I have been using my e-reader for over 2 years now, having first purchased it prior to going on a 6-week long trip. Definitely easier than carrying a number of books with me while traveling. And I especially like the convenience of being able to download books without leaving home.
But I do still love books made of paper.
As part of a book arts class I am taking, we had a field trip National Archives Canada to look at, and handle, centuries-old leather bound books and manuscripts. The scripts were beautiful and the illustrations all hand-painted using natural materials. Covers were often embossed, sometimes with the initials of the book owner.
During our visit we pondered whether this is an art that will one day be lost.
But some books just don't lend themselves to e-book technology.
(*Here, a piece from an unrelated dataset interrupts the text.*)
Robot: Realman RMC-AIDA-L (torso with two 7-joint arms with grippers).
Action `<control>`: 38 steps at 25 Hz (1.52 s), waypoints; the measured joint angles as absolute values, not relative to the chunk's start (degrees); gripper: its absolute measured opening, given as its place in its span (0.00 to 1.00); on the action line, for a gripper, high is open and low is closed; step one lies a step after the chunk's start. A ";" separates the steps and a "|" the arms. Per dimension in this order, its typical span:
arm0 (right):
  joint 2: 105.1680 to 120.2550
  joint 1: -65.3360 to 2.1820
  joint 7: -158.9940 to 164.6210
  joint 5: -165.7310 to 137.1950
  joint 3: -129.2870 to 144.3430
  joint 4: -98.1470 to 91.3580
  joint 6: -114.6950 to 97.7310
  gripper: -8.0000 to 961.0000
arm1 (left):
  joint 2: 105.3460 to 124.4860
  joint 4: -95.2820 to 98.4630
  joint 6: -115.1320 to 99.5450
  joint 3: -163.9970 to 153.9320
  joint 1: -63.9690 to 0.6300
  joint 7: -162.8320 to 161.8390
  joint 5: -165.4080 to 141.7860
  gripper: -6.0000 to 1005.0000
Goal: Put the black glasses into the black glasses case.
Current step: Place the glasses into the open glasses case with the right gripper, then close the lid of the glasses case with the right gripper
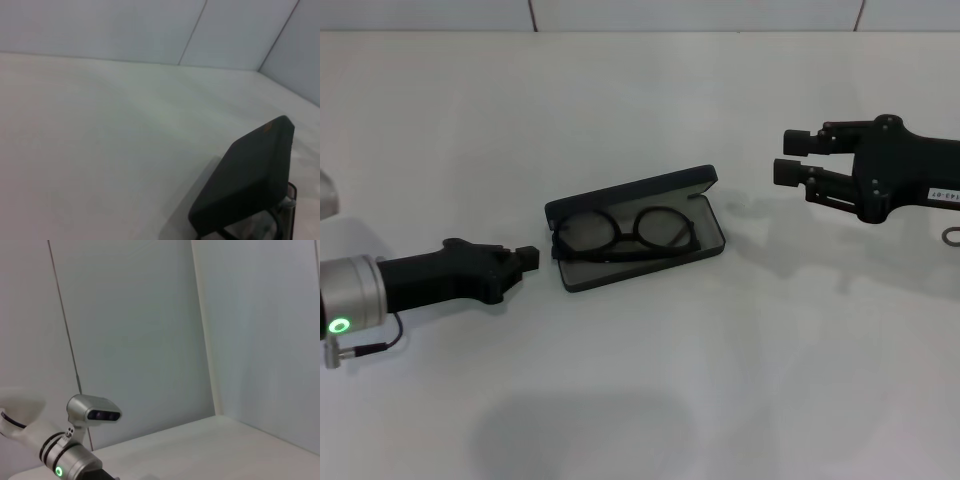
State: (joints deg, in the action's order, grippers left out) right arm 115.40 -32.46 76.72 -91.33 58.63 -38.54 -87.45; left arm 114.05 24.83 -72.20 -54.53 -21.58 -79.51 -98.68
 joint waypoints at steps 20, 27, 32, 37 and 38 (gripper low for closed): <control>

My book club met recently with an author who has published a historical book that includes many old photographs and maps. When asked if the book would also be available for e-readers, she hesitated before stating that by including photos and maps, the book would just not work well on an e-reader.
Will this hurt sales? Perhaps. Perhaps not. My copy of her book is now on the shelves in my living room and can easily be picked up and read for years to come. We don't know format e-reader technology will be like in, say 50, years and if we'll be able to read today's formats.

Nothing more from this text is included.